DVD-Tipp: »Emmanuelle« (2024)
Unaufgeregt und zurückhaltend, aber auch schonungslos realistisch erzählte Audrey Diwan in ihrer Annie Ernaux-Verfilmung »Das Ereignis« vom Kampf einer jungen Frau um das Recht auf freie Gestaltung ihrer Zukunft durch Abtreibung. Wenn sie sich jetzt das Remake des 70er-Jahre-Erotik-Thrillers »Emmanuelle« vornimmt, ist klar, sie wird der männlichen Perspektive von Just Jaeckin eine weibliche entgegensetzen. Wie die damals von der Niederländerin Silvia Kristel gespielte, sexuell unerfahrene Emmanuelle reist nun auch die von der Französin Noémie Merlant (»Porträt einer jungen Frau in Flammen« und aktuell »Les Balconettes«) verkörperte Version nach Asien, allerdings nicht nach Thailand, sondern nach Hongkong, und auch nicht, um ihren Diplomaten-Ehemann zu besuchen, sondern deutlich selbstbestimmter als Qualitätsprüferin von Luxus-Hotels.
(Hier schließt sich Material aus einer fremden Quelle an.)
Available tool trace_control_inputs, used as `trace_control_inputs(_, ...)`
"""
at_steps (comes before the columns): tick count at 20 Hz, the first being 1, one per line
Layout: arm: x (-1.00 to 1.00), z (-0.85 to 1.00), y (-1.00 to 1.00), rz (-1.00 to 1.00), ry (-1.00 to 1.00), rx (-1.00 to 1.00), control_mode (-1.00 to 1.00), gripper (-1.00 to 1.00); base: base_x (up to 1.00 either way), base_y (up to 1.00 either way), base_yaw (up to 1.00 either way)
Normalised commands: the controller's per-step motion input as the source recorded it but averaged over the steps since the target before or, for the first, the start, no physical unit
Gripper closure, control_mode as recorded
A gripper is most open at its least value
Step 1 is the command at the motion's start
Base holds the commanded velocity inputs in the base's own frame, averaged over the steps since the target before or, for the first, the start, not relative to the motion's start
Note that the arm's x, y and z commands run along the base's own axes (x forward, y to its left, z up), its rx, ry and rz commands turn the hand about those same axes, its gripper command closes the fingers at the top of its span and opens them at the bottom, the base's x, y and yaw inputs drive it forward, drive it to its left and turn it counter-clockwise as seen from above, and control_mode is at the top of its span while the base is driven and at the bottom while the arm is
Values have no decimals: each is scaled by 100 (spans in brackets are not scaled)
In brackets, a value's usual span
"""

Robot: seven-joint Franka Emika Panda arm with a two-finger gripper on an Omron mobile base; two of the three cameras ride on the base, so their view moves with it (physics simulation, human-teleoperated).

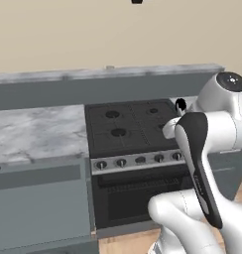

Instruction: Take the tongs from the drawer on the left and place them on the dining counter next to the tray containing the kebab skewer.

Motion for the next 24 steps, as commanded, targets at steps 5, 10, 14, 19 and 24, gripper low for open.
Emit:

Sex über den Wolken war 1974 noch eine Männerfantasie. 50 Jahre später geht die Initiative von Emmanuelle aus. Zum Objekt der Begierde taugt diese Frau eher nicht, sie weiß, was sie will, und holt es sich. Auf die sexuelle Revolution der 70er folgt die Melancholie des Alles-schon-Gehabt in den aktuellen 20ern. Audrey Diwan bezieht sich auf das Original und setzt sich zugleich davon ab, erzählt ähnliche Ereignisse in Form von weiblicher Selbstermächtigung: Auch die neue Emmanuelle rekapituliert ihre Flugzeug-Eskapade, allerdings nicht für eine Freundin, sondern einen geheimnisvollen Fremden im Hotelfoyer.
Der Mikrokosmos des Luxushotels mit seinen verführerischen Oberflächen wird zum Symbol des sich verzehrenden Spätkapitalismus: Mit wiegendem Gang, bewegt sich Emmanuelle in High Heels und weich um ihren Körper fallenden Stoffen durch die Flure des Hotels, verlockend und abweisend, fordernd und vernichtend, während im Hintergrund die Renovierungsarbeiten in einem unbewohnten Flügel aus dem Ruder laufen.